E Garcia, fechando os olhos como que para concentrar as forças, continuou:

—Ah! doutor, eu sou um pobre homem... velho já cansado... Por que não me velo a morte em lugar desta podridão que me esta comendo as carnes?... Muito tempo a senti dentro de mim... Disfarcei, até ao dia em que minha neta... a filha do meu coração.. a Jacinta... ela mesma, mostrou certo receio de me abraçar . . Ah! senhor, quanto se sofre nesta vida!

E Garcia parou ofegante, empalidecendo muito.

—Dê-me água, exclamou ele, água... pelo amor de Deus!... Pudesse agora... ser o meu dia... A minha garganta... está que nem fogo! ...

E agarrou-se aos arreios para não cair no chão.

Cirino correu a buscar água.

—Onde há de ser? perguntou Pereira.

—Onde queira, respondeu o outro com pressa, veja que aquele cristão está sofrendo...

—Ah! leve a caneca de louça... Depois a quebraremos...

Com sofreguidão tomou o lázaro o vaso, bebeu de um trago e pareceu melhorar.

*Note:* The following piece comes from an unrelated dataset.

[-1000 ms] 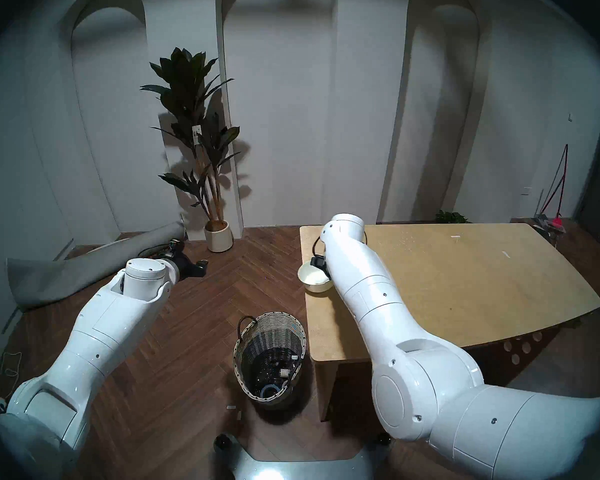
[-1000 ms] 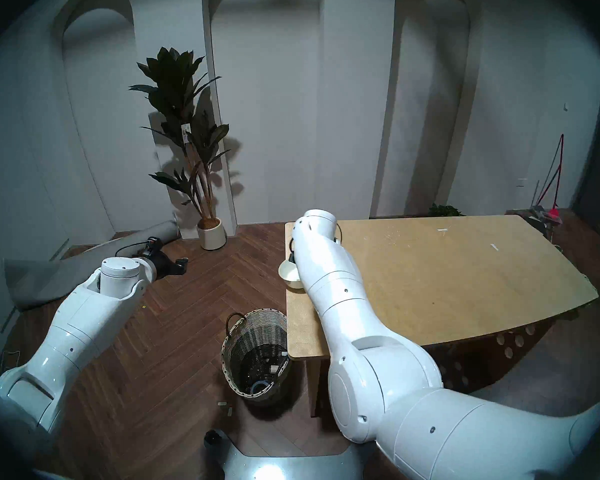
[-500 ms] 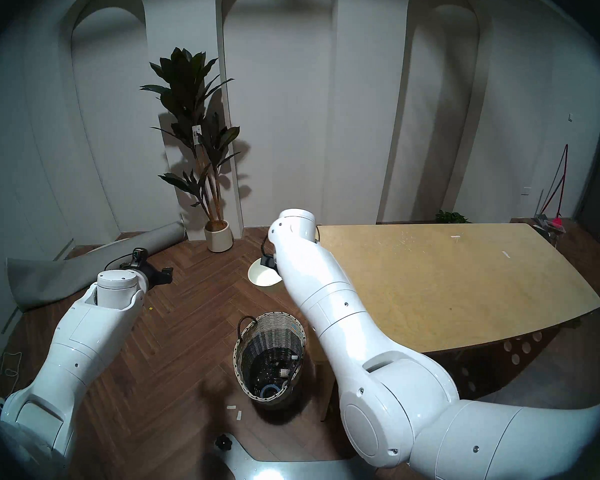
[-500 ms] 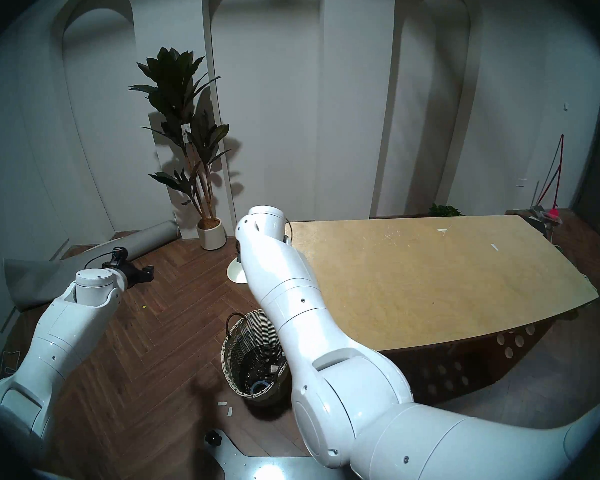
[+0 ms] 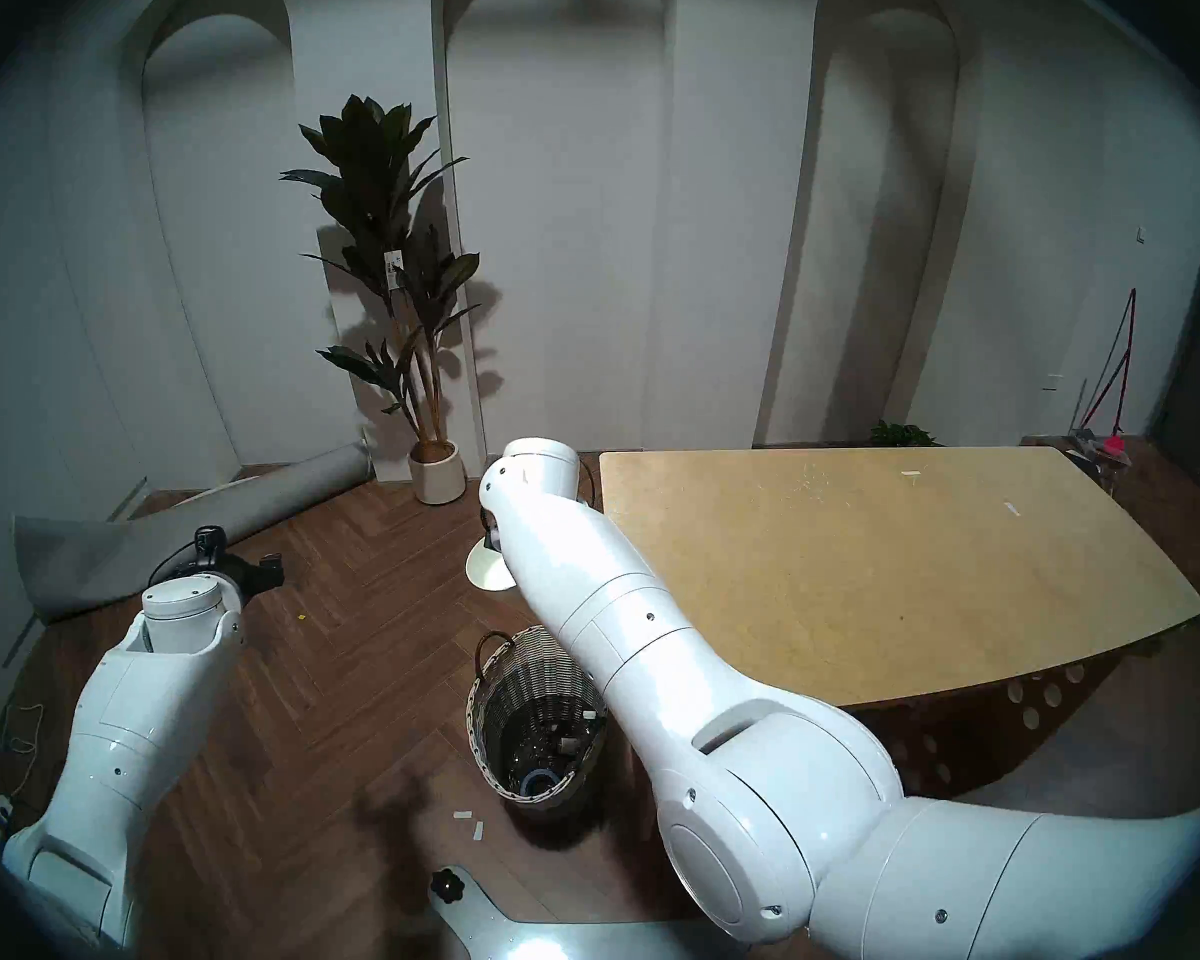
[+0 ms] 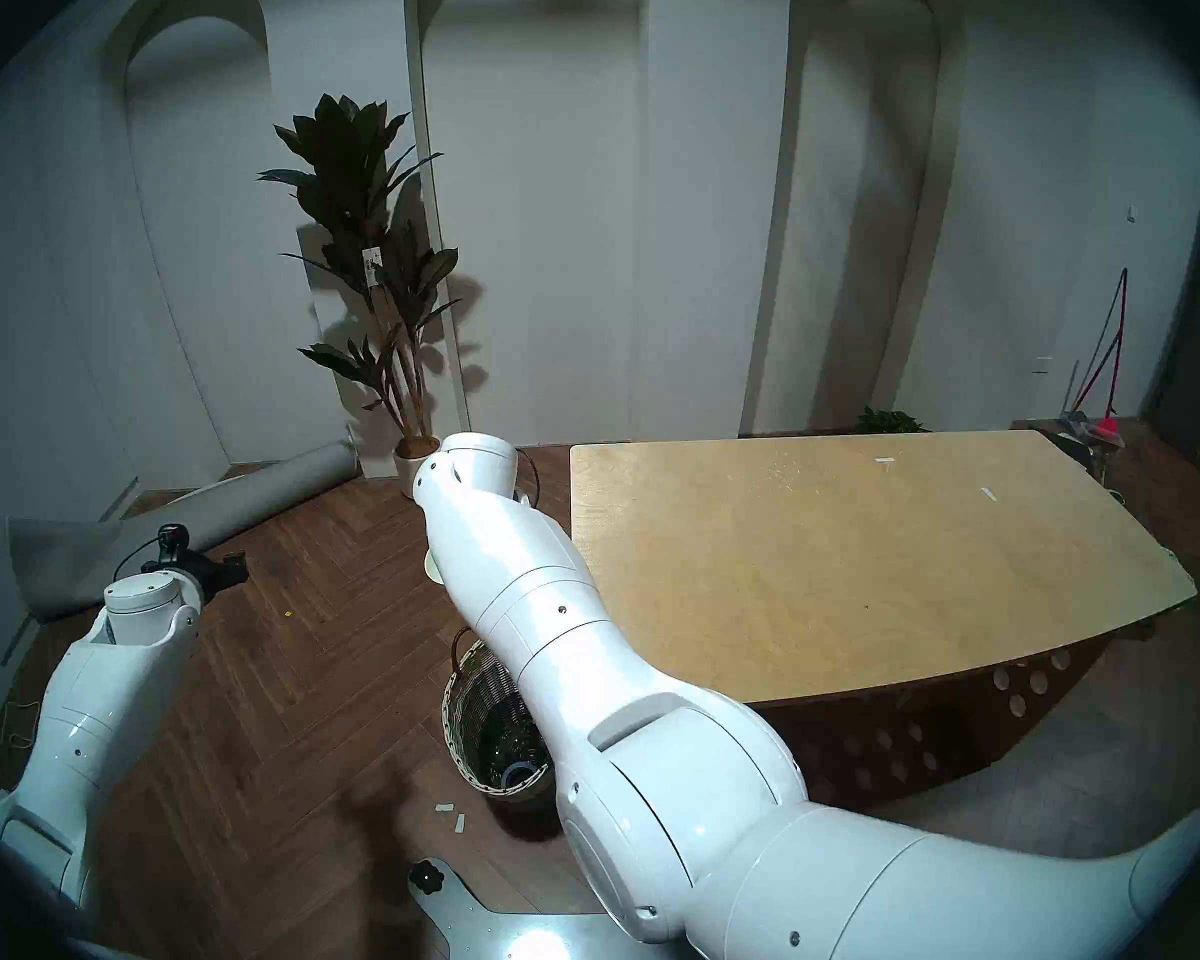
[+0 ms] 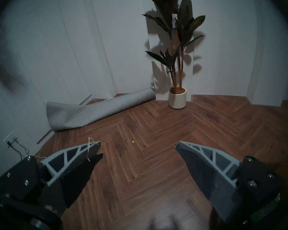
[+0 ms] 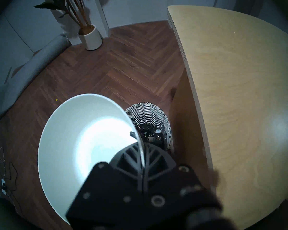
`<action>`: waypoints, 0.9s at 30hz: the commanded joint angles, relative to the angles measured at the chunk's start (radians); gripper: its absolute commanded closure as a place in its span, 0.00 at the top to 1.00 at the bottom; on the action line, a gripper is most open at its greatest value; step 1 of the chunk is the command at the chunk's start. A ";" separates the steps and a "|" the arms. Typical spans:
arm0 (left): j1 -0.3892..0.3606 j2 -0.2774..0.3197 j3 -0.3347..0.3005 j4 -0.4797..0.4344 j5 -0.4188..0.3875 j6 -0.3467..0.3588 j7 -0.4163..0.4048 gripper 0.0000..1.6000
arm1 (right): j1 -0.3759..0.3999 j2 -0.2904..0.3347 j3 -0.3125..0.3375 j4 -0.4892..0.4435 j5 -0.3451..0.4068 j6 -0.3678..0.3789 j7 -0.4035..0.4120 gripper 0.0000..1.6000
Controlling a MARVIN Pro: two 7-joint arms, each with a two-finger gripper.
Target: Load the items into the basket from the rear
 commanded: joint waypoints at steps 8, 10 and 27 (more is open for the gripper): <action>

—Foi um vagado, disse reassumindo aos poucos a calma. Mas, como lhe contava, certeza tinha eu do mal. Agora, só quero saber uma coisa e vou-me de partida. Esse mal... pega, doutor?

—Pega, afirmou Cirino com tristeza.

—E que me resta fazer?

—Pedir à Senhora Sant'Ana paciência e a Nosso Senhor Jesus Cristo. .

Garcia abanava a cabeça acabrunhado.

...que o proteja na sua vida de desgraças. -Meu Deus, balbuciou o morfético a meia voz, dai-me forças... coragem para que eu faça o que devo fazer.

E, com súbita resolução:

—Cumpra-se a vontade do Altíssimo! exclamou, enfim. Doutor, obrigado! O pobre lázaro há de pedir ao Todo-Poderoso que neste mundo e no outro lhe pague as suas palavras de homem de letras... Adeus! Eu me vou para as terras de São Paulo... Talvez me junte à gente da minha espécie Adeus...

E, a custo montando a cavalo, voltou-se para as pessoas que tinham de longe vindo assistir à consulta.

— Adeus, disse ele acenando com o chapéu, gente e patrícios. Sr. Pereira, Sr. Coelho, mais senhores, adeus! Eu me boto de uma feita para lá das Parnaíbas... Este sertão não me vê mais nunca!,

Acolheu o silêncio essas palavras de eterna despedida.

Garcia então, esporeando com o calcanhar o ventre da cavalgadura, a passo tomou rumo da estrada geral e sumiu-se numa das voltas do caminho, quando já vinha a noite estendendo o seu lúgubre manto.